Tracy: Separate worlds
by Tracy Press
May 11, 2007 | 373 views | 0 0 comments | 8 8 recommendations | email to a friend | print

Drive around Tracy, and you can see the American Dream. Just make sure you drive down the right street. Because in some places, the dream is hidden behind cement walls, secluded in closed-off communities.

Call it a dream deferred, at least for those outside looking in.

The walls are a hallmark of the new Tracy and many cities like it. For residents, they provide a sense of exclusivity, recreating in style the gated communities that, until the 1990s made them ubiquitous suburban landmarks, only the affluent could afford. But the price of that special feeling might be a sliver of Tracy’s soul.

Drive down the cinder-block canyons of Corral Hollow Road and you’ll see what I’m talking about. Look up Tracy on Google Earth, and you’ll see it again. A city divided by walls, dissected into enclaves turned in on themselves. Sound barriers that look like prison walls keep neighborhoods tucked safely away from the rest of the city, and connecting them through select exit and entry points ensures through-traffic is kept to a minimum.

They’re symbolically, if not functionally, separated from the rest of Tracy. The walls block sound and the sight of passing traffic, sure. But they also send a subtle message: “Stay out. This is not your place. Keep to your part of the city, and we’ll keep to ours.”

That small-town Tracy feel everyone talks about losing? Maybe these separated neighborhoods have something to do with it. Maybe even more than the masses of commuters who barrel down Interstate 580 each day.

Yards used to not have fences between them. When my parents moved into their Stockton home in the 1970s, their backyard blended seamlessly into the one next door. There was no need to hide, nothing to keep pent up. A couple curious dogs changed that eventually, but the fence was low, with a gate that easily opened. Even with a hedge that’s grown high and wild over the years, it’s not so difficult to find a gap big enough where you can wave hello.

Lots of neighborhoods used to be like that. Now, there are fences everywhere. And not just between yards to keep inquisitive beagles out of petunia patches.

Take another glance from above with the help of Google Earth. It’s almost as if there are two Tracys. The first is the modern city, with a population spurred to new heights by last decade’s perpetual development. The second is the historic city, the hamlet by the railroad tracks.

It’s easy to tell them apart. The new Tracy has looping streets largely closed off from the rest of the city.
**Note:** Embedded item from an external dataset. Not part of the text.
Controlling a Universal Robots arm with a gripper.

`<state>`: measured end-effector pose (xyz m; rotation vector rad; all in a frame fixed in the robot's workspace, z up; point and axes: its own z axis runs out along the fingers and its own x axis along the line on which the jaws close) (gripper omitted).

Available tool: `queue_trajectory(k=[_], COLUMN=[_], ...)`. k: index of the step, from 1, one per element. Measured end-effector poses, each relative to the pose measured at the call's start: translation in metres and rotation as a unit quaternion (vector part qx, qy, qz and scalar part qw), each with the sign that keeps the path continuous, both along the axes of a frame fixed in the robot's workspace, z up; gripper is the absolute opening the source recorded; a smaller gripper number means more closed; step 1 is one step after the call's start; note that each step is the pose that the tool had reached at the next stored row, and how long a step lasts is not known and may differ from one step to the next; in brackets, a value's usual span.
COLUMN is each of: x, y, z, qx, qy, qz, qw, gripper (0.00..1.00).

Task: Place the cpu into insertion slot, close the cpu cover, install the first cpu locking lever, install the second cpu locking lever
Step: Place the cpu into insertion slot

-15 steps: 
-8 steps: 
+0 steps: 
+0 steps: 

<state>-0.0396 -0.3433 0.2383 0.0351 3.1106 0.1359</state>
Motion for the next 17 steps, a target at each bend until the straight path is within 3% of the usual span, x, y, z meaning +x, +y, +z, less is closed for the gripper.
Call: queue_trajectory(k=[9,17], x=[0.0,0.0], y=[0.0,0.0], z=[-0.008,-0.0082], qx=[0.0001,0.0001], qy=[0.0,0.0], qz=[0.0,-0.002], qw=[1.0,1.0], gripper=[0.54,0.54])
The older Tracy has streets laid out in a grid that easily opens to the rest of town, with no walls except the fences built by neighbors.

It’s naïve to think development will return to the way it was. It’s become more desirable to live in set-apart communities with larger houses and cul-de-sacs, and it’s probably become more profitable to build them that way, too.

But it’s worth considering why it’s desirable to hide from one another in a town that values its historic sense of community. What are we keeping out of our gleaming new neighborhoods? Undesirable neighbors? Criminals? Terrorists?

No. It seems that the walls are designed simply to create private worlds apart from the public one. In other words, to keep people away from one another. That’s what walls do. They don’t foster community, they divide it. The more walls in Tracy — or Baghdad, or any other city — the more socially fractured you can expect that city to be. Even if those walls are simply on the border of the newest development.

I’m not going to pull a Ronald Reagan when it comes to the Great Walls of Tracy. But when planning for the future, we should be aware the irony that while we collectively say we want a sense of belonging in our neighborhood, town and country, we’re individually determined to retreat farther away from each other.

It’s no coincidence that losing a sense of community is on a lot of people’s minds.